The 2-day summit was directed using the World Café Methodology, to engage stakeholders and collaboratively arrive at a consensus on the problems to be targeted in research. Participants (n=54), drawn from two Canadian provinces, included an interdisciplinary group of researchers, clinicians, representatives from brain injury associations, individuals with TBI, and caregivers. In small groups, participants discussed challenges to long-term community integration and potential initiatives that would address these barriers. Field notes from the discussions were analyzed using qualitative content analysis.

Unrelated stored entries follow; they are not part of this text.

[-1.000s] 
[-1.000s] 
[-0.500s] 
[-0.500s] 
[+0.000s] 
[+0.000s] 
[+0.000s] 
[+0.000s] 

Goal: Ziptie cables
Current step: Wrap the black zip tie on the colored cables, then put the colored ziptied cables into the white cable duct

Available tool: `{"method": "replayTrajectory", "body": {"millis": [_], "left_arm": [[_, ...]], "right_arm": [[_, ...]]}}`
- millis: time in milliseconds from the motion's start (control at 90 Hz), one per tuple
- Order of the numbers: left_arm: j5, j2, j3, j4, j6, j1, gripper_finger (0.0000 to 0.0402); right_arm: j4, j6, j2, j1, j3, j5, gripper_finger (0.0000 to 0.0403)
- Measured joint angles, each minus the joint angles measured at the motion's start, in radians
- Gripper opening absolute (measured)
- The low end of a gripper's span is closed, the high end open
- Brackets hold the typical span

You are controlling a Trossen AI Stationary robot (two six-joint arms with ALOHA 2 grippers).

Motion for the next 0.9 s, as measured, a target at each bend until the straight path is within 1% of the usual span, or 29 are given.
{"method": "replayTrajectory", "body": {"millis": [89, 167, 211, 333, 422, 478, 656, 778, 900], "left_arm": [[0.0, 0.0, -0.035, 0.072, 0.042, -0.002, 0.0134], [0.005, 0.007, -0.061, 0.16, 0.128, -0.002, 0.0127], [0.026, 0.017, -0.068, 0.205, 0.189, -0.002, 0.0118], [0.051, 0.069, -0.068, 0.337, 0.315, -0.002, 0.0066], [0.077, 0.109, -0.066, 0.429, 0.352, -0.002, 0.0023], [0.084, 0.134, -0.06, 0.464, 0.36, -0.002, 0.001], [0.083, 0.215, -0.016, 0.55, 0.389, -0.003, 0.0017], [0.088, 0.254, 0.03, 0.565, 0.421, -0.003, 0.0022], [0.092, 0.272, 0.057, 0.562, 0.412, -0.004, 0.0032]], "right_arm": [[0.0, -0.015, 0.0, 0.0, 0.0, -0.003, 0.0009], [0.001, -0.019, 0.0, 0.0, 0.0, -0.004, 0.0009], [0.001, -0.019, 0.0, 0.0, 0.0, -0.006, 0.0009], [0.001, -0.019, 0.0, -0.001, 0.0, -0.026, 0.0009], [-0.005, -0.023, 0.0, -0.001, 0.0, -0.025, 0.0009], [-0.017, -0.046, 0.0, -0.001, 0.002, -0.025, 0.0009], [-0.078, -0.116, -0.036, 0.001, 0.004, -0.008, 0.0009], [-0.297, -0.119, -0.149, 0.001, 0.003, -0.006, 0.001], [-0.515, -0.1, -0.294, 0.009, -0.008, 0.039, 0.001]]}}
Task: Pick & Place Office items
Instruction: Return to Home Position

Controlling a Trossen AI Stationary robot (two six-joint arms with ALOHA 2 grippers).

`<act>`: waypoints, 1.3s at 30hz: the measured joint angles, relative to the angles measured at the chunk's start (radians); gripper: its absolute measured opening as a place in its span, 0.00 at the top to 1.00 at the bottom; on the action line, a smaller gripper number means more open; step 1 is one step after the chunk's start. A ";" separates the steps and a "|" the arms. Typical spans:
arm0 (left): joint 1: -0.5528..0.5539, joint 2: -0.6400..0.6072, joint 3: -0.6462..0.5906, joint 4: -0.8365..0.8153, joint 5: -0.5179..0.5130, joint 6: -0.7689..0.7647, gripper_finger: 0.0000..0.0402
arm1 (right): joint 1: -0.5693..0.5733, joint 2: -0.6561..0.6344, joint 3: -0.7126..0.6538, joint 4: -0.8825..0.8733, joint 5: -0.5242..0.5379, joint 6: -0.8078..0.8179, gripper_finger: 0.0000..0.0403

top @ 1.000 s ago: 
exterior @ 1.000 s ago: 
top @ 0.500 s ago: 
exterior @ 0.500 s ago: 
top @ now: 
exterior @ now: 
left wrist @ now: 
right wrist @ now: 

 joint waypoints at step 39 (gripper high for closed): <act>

The consensus on prioritized research directions included developing interventions to optimize the functioning and participation of individuals with TBI, reducing caregiver burden, and evaluating how emerging technology can facilitate delivery of care.
The World Café Methodology was an effective method for developing research priorities. The breadth of expertise of participants and the collegial environment allowed for the identification of a broad perspective on important future research directions with potential to enhance the long-term community integration of individuals with brain injury.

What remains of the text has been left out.